Businesses speak out about extreme weather and climate resilience on Capitol Hill

Posted by

At the tail end of one of the most dramatic spring heat waves in US history, businesses from across sectors addressed a bipartisan audience on Capitol Hill to discuss escalating risks to their global supply chain resulting from shifting climate patterns and severe weather events. The forum comes at a time when more companies are […]

At the tail end of one of the most dramatic spring heat waves in US history, businesses from across sectors addressed a bipartisan audience on Capitol Hill to discuss escalating risks to their global supply chain resulting from shifting climate patterns and severe weather events. The forum comes at a time when more companies are identifying climate change as a risk that needs to be managed and an opportunity for new market investment.

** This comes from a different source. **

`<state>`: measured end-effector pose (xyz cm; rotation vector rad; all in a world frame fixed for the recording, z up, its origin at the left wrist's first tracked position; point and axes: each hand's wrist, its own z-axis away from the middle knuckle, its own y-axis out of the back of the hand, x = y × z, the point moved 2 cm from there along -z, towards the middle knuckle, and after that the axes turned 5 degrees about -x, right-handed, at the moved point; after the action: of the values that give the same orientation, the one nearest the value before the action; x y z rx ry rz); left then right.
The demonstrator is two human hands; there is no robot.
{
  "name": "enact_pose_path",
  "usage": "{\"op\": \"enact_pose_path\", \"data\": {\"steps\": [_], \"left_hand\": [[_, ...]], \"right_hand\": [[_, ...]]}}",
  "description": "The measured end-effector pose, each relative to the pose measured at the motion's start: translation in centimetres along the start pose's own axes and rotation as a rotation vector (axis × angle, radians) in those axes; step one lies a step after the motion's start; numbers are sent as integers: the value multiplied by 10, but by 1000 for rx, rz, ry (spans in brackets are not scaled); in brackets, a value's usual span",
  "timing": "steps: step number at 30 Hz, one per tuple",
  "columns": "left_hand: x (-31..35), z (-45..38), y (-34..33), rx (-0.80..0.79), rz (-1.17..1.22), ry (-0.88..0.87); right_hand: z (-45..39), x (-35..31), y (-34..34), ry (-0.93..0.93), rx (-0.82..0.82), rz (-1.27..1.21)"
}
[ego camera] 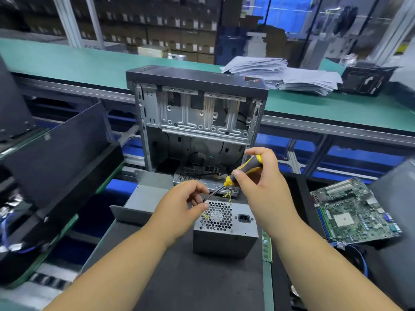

Greg Douglas, Director of Business Development for Earth Networks, a company specializing in weather and environmental observation (they’re best known for their “WeatherBug” app), highlighted the need for data and information to help local industries around the world anticipate and respond to changing weather patterns. Governments are turning to companies like Earth Networks to provide the systems necessary to collect and disseminate new weather and climate observation information and to help support disaster risk management in communities.

PREP

Earth Networks recently joined the Partnership for Resilience and Environmental Preparedness (PREP) a group of companies that have joined together to promote practices and economic growth that help both vulnerable communities and business adapt to the impacts of climate change, and to promote public policies that facilitate efforts to prepare for and respond to the consequences of a changing climate. The companies currently engaged in PREP include: Calvert Investments, Earth Networks, Entergy, Green Mountain Coffee Roasters, Levi Strauss & Co, Starbucks, and Swiss Re.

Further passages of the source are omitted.